Another topic in the Austrian media was the search for a location for a new ORF headquarters , as the previous company headquarters in Vienna's 13th district, along with serious structural defects, was no longer considered up-to-date for various reasons. Since around 2007, the Sankt Marx media center has been mentioned again and again . In 2009, Gustav Peichl suggested that the building complex be partially converted into apartments.

ORF in HDTV

ORF HD production in Kitzbühel

On January 23, 2008, the ORF HDTV live broadcast “The Nightrace” from Schladming took place for the first time. An HDTV reception was presented to the public in the form of an event in the ORF regional studios. The technology partner was Telekom Austria.

With a view to the European Football Championship in 2008, ORF 1 HD started HDTV broadcasting on June 1, 2008 at 5:25 pm with the program “Internationales Mehrkampfmeeting 2008 Götzis”. On Monday, June 2nd, 2008, an official ORF HDTV launch followed in front of media representatives with a Universum broadcast in HD.

For the 2008 European Football Championship, ORF 1 HD was also available via the digital HD cable television service from UPC Austria, which was launched on May 6, 2008 , and Telekom Austria has also had an IPTV HDTV product since the beginning of June 2008.

On December 5, 2009, ORF will also switch on the high-resolution version ORF 2 HD , on which major cultural events and certain in-house productions (such as Universum) will be shown in high definition. The program itself does not differ from the SD variant. ORF 2 HD is transmitted in full-screen format 720p50, which has advantages over the field format 1080i50 in terms of encoding by the transmitter and image processing in standard flat-screen TVs. ORF is the first German-speaking public broadcaster in Europe to broadcast its entire range of programs in parallel in HD signals.

ORF television via the Internet

The seven days archived federal state today broadcasts (Austria local programs) were accessed 700,000 times as Internet TV streams in September 2008 , while the current online videos (videos from news agencies), incorrectly called "ORF IPTV " by ORF , came in the same Period to 480,000 requests.
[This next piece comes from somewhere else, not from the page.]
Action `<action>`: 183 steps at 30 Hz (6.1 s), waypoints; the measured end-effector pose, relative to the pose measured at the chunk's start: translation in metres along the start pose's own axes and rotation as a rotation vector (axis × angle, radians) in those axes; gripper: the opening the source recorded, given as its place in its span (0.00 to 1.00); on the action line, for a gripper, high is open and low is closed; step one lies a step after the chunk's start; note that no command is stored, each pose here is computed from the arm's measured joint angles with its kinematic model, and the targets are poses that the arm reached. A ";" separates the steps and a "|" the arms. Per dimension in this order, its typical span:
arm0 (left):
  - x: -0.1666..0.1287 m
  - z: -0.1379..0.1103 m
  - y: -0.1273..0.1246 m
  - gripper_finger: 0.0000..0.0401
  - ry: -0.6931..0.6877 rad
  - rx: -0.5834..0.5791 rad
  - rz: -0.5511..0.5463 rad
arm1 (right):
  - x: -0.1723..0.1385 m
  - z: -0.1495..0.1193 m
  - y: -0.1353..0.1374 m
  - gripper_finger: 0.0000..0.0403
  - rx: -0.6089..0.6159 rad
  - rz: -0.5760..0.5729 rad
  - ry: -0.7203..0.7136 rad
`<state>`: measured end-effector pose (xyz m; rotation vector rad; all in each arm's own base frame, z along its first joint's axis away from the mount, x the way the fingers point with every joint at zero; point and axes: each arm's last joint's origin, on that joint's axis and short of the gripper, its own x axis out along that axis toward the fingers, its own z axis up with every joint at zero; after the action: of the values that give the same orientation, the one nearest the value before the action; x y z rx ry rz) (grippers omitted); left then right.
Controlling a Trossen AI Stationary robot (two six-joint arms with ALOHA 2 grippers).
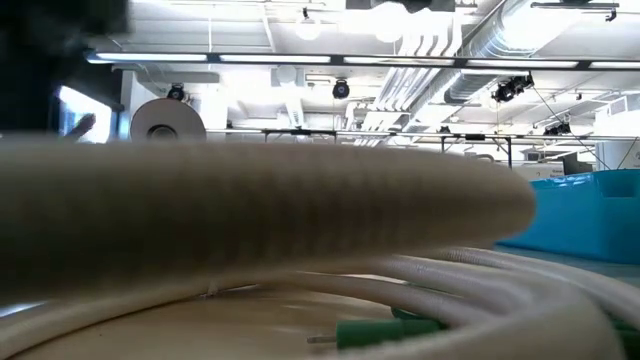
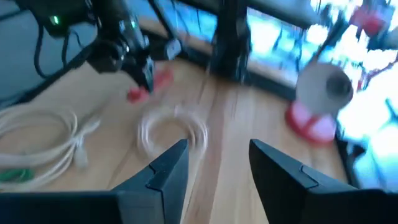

The attempt by the Austrian Broadcasting Corporation to create a media library called "ORF-Online-TV" through the private publisher Georg Hoanzl failed because of the violent criticism of the ORF Board of Trustees, as it did not provide information about the already advanced external plans and neither did they agreed. On Friday, November 13th, 2009, an in-house ORF media library under the name “ORF-TVthek” went online.

Private television in Austria

Breaking the ORF monopoly

In the mid-1990s, the first private, local TV channels appeared in Austria's widespread cable TV networks. However, there was neither a clear legal basis for these broadcasters, nor was there a private television law for the terrestrial broadcast of TV channels. The Private Television Act did not come into force until August 1, 2001, permitting one nationwide (ATV, which was then only broadcast on the Vienna cable network) and three regional television programs (in Vienna, Linz and Salzburg). The fact that it was not until 2001, “presumably the last country in the civilized world”, that private television was approved nationwide, earned Austria the nicknames “Media Albania ” and “Media Kazakhstan ” among journalists and media entrepreneurs - countries that are synonyms for backwardness and restricted freedom of expression apply, but years before Austria allowed private television.

The positioning of the "private"

ATVplus logo

On June 1, 2003, ATVplus was launched as Austria's first private terrestrial broadcaster . Until then, Austria was the last country in Europe in which there was no private television that could be freely received via antenna. One year later, on June 21, 2004, Puls-TV followed in the greater Vienna area as the second terrestrial broadcasting station. Puls-TV initially shared the frequency that ORF had previously only used for the Vienna edition of the federal state today . This resulted in a painful "broadcast hole" in the evening program before the digitalization. In February 2008, Puls-TV started under the new name Puls 4 as the second private full program that can be received throughout Austria. In December 2007 Austria 9 TV became the third private broadcaster to also go on air throughout Austria . The broadcaster specializes in older, predominantly German and Austrian feature films and in “classic” TV series such as Mac Gyver . One year before ATV, in 2002, gotv was the first Austrian special interest broadcaster to start broadcasting its program, which, however, could only be received in the cable networks of Lower Austria and Vienna.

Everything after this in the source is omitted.